**About this exercise**
Show each line of the entries below in which the word "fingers" appears.

*** Listed entries

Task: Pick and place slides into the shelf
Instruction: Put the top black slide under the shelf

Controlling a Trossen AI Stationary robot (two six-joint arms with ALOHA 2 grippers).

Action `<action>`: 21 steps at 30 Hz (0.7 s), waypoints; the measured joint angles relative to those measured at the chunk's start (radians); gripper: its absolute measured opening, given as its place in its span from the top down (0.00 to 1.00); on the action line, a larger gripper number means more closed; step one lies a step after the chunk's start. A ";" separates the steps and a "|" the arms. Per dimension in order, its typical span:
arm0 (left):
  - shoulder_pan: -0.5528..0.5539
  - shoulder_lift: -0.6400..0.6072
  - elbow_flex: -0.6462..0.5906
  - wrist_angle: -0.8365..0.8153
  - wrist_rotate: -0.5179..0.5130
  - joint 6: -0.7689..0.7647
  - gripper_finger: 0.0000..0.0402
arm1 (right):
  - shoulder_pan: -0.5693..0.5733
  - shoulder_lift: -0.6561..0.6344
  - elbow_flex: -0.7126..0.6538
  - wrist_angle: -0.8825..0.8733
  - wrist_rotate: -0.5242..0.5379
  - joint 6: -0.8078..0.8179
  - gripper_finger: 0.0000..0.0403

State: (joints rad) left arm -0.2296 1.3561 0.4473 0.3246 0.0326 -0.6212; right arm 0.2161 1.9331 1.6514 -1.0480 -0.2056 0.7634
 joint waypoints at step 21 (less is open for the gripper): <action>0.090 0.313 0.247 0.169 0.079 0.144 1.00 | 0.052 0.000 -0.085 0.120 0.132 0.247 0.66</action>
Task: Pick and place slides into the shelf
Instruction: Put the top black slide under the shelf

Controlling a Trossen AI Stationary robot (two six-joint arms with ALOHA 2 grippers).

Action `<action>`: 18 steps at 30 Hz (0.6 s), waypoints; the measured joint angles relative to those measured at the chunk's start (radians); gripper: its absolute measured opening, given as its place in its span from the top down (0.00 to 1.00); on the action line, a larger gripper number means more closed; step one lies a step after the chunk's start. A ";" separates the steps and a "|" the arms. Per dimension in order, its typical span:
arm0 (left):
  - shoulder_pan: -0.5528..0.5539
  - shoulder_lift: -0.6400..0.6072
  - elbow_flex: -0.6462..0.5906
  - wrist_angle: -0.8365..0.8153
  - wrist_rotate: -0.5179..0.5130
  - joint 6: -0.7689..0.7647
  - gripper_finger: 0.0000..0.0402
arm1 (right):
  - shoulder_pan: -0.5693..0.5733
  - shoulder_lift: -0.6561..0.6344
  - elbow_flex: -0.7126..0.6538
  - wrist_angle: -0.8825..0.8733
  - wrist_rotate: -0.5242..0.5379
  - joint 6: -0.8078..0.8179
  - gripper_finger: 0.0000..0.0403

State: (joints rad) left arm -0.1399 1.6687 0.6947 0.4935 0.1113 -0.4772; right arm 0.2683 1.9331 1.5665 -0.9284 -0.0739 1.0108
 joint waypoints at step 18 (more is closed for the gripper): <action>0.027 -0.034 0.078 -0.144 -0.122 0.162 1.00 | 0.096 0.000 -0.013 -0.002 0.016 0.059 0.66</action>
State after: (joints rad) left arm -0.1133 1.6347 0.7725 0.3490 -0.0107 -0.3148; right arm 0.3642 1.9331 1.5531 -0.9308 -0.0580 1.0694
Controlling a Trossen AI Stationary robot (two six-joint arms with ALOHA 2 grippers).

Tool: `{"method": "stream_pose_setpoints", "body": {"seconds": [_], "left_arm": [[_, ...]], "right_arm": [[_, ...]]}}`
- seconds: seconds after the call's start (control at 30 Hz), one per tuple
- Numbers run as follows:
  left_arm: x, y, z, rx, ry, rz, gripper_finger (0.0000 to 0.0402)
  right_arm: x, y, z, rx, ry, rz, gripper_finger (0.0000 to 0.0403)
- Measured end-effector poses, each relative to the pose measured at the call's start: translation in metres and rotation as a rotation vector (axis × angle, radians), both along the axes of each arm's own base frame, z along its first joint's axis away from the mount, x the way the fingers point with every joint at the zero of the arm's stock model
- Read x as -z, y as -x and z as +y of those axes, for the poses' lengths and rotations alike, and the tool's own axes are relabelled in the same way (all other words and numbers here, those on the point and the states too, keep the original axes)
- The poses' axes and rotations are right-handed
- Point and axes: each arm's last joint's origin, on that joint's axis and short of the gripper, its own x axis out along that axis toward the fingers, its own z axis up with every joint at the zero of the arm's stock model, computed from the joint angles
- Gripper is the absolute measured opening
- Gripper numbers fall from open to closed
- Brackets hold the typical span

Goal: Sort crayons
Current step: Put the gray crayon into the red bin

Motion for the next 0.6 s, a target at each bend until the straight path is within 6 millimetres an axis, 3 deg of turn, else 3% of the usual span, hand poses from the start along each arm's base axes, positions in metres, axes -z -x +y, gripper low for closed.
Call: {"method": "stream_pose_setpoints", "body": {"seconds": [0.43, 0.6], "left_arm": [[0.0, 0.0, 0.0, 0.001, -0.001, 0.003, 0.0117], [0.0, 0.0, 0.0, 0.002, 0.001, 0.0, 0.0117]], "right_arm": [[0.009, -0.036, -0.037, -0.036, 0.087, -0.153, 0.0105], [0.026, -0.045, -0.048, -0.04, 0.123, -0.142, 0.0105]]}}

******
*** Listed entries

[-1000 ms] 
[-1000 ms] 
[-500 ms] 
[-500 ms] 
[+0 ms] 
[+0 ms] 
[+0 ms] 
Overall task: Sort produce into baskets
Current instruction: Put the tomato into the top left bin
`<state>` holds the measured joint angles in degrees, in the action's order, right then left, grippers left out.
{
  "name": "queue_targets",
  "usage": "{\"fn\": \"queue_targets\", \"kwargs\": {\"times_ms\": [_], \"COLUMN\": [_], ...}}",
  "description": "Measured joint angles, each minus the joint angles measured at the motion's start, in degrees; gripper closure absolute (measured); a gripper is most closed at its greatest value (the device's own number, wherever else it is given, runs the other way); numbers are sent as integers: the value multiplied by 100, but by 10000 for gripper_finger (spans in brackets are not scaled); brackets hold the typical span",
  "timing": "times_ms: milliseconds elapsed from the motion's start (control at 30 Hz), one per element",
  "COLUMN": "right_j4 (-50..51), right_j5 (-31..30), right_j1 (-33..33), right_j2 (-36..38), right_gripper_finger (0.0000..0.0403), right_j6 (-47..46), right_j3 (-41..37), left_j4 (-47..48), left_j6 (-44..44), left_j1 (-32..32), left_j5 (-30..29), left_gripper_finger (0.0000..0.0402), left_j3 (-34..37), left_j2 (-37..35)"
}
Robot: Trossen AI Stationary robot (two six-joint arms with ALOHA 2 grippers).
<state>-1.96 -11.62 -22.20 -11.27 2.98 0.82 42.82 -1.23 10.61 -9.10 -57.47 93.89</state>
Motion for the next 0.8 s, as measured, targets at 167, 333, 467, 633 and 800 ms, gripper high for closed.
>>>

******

**Reply to the task**
- Measured end-effector poses, each relative to the pose measured at the call's start: translation in metres and rotation as a rotation vector (axis × angle, radians), both along the axes of each arm's own base frame, z along its first joint's axis away from the mount, x the way the fingers point with every joint at the zero of the arm's stock model
- Point and axes: each arm's last joint's origin, on that joint's axis and short of the gripper, its own x axis out along that axis toward the fingers, its own z axis up with every joint at the zero of the arm's stock model, computed from the joint angles

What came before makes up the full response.